Weekly Home / Cook'n & Eat'n

Ah-h-h, Breakfast!

By Patty Liston
It occurred to me that I haven’t done much about extolling the virtues of eating breakfast.

Before you groan, let me tell you that I have not always been the best person to talk about this subject. It is easy to go to work, run off to a meeting, or hope in the car to run errands, without thinking about the most important meal of the day. Is it any wonder that by 10 AM we are hungry, cranky, and running out of enthusiasm for the day!

Our bodies need energy when they first wake up. After all, they have been on an 8 hour fast while we have been sleeping. They are dehydrated, and ready for the fuel needed to carry us through the next 16 hours. Sorry, but donuts and coffee won’t quite get our organs where they need to be. Eating the right kind of breakfast actually determines how we will eat the rest of the day.

If we begin by eating sugar and drinking caffeine, our bodies will crave sweets, and crash when the caffeine wears off. However, choosing to eat whole grain cereal, with fruit and skim milk, (for instance), will make our bodies applaud our choices! And who doesn’t like a little applause first thing in the morning?

Studies have shown that those who consistently eat a good breakfast are less obese as well as less prone to diabetes. Who knew? Here are a few breakfast ideas to consider:

1. Have a bowl of sweetened brown rice.
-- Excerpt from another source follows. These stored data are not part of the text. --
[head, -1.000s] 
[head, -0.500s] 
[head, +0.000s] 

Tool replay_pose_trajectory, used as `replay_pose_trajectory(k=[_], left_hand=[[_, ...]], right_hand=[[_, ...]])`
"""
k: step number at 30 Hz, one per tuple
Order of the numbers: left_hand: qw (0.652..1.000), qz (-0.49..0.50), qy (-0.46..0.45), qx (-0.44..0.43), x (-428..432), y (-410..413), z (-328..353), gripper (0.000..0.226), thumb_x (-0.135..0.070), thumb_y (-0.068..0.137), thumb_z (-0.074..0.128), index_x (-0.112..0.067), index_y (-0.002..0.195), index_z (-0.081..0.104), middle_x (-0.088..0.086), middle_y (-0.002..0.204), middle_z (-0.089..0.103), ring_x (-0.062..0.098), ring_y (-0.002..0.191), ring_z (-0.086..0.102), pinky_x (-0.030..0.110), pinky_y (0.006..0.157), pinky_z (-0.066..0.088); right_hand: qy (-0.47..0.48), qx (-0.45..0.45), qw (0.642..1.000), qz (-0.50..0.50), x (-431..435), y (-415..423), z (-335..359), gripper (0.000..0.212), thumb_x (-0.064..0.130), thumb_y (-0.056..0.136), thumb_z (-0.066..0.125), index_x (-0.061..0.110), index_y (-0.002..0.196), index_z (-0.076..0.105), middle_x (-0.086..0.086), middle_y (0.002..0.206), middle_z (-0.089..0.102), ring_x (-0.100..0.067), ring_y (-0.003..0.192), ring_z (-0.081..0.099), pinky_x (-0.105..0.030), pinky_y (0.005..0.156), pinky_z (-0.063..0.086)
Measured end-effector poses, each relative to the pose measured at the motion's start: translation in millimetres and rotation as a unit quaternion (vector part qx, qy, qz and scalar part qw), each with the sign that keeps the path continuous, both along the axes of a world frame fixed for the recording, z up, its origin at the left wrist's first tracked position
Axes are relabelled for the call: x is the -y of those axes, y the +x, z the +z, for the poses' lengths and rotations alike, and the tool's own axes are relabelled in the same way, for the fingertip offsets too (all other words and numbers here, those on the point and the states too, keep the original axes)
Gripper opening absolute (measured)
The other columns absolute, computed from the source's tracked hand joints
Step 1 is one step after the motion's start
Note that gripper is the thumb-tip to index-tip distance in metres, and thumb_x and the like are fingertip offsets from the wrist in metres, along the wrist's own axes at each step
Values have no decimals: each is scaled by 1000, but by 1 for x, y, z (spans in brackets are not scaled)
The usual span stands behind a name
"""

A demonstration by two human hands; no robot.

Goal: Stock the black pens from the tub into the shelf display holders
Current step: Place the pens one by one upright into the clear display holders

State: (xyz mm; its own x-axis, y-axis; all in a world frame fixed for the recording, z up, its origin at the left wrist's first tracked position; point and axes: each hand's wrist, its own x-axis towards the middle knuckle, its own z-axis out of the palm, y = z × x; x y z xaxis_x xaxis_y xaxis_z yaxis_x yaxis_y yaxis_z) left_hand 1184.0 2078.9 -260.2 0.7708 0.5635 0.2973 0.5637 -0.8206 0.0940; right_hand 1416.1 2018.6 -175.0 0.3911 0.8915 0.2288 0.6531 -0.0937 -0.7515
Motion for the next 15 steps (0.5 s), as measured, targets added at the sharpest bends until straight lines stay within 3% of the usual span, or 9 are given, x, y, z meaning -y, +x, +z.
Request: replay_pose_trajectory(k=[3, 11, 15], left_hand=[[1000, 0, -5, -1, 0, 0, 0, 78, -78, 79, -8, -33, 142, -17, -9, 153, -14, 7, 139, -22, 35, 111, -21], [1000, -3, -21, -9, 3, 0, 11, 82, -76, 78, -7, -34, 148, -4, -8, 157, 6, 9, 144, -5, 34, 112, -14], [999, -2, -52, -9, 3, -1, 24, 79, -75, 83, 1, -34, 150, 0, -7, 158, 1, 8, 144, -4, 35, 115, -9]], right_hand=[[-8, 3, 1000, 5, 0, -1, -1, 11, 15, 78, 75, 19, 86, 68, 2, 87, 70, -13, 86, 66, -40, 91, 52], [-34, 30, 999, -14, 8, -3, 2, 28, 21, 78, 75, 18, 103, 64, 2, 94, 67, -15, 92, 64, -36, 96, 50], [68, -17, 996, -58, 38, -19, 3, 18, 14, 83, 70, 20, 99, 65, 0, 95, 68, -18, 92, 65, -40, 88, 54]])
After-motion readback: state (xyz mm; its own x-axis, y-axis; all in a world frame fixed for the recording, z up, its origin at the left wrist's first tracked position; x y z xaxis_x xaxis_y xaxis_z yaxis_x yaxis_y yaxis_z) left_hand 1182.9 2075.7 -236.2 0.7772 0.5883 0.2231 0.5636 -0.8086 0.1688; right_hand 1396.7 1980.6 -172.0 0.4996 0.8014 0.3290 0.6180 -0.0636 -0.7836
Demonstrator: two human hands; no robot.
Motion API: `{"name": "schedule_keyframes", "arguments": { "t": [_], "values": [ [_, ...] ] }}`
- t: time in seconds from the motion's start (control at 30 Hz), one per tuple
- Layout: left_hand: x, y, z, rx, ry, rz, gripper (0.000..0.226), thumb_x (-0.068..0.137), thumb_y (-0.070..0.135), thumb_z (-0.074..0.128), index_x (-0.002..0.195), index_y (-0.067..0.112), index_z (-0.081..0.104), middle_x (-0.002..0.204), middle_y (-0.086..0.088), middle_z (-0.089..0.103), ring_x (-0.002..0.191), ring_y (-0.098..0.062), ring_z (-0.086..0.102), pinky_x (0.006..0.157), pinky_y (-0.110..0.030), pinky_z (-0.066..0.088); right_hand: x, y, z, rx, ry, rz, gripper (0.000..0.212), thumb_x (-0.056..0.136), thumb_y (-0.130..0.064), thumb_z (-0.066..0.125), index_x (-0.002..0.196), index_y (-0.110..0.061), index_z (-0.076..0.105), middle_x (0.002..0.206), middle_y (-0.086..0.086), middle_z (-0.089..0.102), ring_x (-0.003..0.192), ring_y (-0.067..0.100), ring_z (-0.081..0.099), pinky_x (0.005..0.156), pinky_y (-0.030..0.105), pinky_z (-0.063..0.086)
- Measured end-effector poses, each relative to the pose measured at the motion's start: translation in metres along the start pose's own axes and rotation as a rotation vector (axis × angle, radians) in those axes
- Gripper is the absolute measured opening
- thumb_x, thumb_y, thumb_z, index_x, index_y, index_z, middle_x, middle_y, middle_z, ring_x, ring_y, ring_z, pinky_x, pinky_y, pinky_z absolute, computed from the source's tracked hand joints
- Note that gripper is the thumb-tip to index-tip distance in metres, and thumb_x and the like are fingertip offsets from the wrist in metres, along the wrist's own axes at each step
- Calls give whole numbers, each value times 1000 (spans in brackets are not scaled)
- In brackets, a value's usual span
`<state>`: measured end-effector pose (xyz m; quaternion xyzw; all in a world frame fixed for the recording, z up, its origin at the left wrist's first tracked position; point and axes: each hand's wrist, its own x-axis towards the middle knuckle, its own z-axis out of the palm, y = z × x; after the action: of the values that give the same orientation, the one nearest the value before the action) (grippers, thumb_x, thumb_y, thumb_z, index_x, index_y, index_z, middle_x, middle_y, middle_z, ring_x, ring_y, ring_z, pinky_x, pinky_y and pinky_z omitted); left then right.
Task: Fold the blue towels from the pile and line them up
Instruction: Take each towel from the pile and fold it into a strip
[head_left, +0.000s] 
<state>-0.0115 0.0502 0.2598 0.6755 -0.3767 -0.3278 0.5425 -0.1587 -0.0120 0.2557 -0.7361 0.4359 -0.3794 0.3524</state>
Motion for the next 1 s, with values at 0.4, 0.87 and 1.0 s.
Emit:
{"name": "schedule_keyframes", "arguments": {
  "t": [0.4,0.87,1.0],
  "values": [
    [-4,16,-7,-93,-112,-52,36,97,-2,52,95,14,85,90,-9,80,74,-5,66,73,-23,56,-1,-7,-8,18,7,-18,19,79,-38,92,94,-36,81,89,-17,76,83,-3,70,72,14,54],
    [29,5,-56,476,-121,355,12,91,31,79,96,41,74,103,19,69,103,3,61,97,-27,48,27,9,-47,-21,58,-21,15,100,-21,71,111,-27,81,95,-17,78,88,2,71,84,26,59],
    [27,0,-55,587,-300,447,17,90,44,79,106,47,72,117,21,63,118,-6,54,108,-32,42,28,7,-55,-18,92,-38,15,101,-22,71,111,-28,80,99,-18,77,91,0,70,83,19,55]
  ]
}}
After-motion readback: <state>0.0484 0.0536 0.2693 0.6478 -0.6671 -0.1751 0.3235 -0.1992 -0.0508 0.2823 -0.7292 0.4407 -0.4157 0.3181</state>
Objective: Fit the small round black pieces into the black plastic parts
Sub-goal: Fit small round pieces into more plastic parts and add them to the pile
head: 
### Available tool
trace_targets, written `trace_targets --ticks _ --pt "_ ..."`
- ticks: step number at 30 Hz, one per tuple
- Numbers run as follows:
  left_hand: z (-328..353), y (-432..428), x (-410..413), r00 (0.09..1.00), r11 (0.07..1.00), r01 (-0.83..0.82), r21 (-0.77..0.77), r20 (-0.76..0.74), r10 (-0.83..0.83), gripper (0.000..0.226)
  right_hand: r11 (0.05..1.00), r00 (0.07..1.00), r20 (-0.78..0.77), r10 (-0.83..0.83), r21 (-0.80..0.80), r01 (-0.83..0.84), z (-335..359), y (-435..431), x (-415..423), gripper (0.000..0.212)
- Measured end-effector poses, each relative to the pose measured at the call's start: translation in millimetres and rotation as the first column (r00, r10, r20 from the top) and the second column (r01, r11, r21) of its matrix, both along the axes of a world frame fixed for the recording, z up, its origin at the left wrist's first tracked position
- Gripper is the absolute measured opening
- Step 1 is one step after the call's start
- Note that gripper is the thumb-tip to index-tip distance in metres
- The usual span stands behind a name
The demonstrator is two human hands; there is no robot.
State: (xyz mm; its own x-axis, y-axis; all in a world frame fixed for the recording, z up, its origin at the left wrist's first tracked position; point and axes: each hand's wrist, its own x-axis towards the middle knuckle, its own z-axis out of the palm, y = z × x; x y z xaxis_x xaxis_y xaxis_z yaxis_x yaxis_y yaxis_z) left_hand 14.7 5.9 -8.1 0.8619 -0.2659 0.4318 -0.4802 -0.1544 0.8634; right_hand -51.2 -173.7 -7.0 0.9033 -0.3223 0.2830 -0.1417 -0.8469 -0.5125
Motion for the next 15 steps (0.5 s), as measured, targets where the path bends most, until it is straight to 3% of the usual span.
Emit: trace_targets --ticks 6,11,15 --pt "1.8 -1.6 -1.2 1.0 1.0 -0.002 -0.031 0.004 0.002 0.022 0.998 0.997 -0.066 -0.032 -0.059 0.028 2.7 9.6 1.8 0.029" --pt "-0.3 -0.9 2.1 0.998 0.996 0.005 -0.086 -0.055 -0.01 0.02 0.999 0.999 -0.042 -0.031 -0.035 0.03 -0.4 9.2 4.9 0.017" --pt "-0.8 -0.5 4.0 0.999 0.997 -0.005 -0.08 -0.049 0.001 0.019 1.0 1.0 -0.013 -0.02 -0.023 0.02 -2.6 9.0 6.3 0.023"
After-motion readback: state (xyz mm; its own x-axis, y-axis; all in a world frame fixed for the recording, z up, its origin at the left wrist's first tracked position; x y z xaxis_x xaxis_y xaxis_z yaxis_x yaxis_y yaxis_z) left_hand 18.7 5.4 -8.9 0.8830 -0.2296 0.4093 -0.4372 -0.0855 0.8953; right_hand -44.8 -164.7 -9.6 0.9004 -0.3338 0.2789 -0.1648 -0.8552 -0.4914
Consider it a takeoff on prepared cereal. Brown rice is full of energy-providing B vitamins, as well as a great source of filling fiber. Cook the rice the night before, then in the morning, put it in a bowl with a spoonful of honey, a handful of raisins, a cut-up apple, and a sprinkle of cinnamon for a unique yet delicious treat. Don't like rice? Try any of the cooking grains: barley, rye, red wheat, oats, buckwheat, quinoa, or millet.

2. Make a fruit smoothie. Simply whir a cup of strawberries and a banana in the blender, add a scoop of protein powder and a cup of crushed ice, and you've got a healthy, on-the-go breakfast filled with antioxidants. Toss in a cup of plain yogurt, and you've just added a bone-strengthening dose of calcium. An added bonus: You've just crossed three of your daily fruit servings off the list.

3. Use organic eggs. They're not much more expensive than regular eggs but are much higher in all-important omega-3 fatty acids, shown to benefit everything from your mental health (reducing risk of depression) to your heart health (reducing risk of atherosclerosis and atrial fibrillation), says Fred Pescatore, M.D., author of The Hamptons Diet and a physician at Partners in Integrative Medicine in New York City.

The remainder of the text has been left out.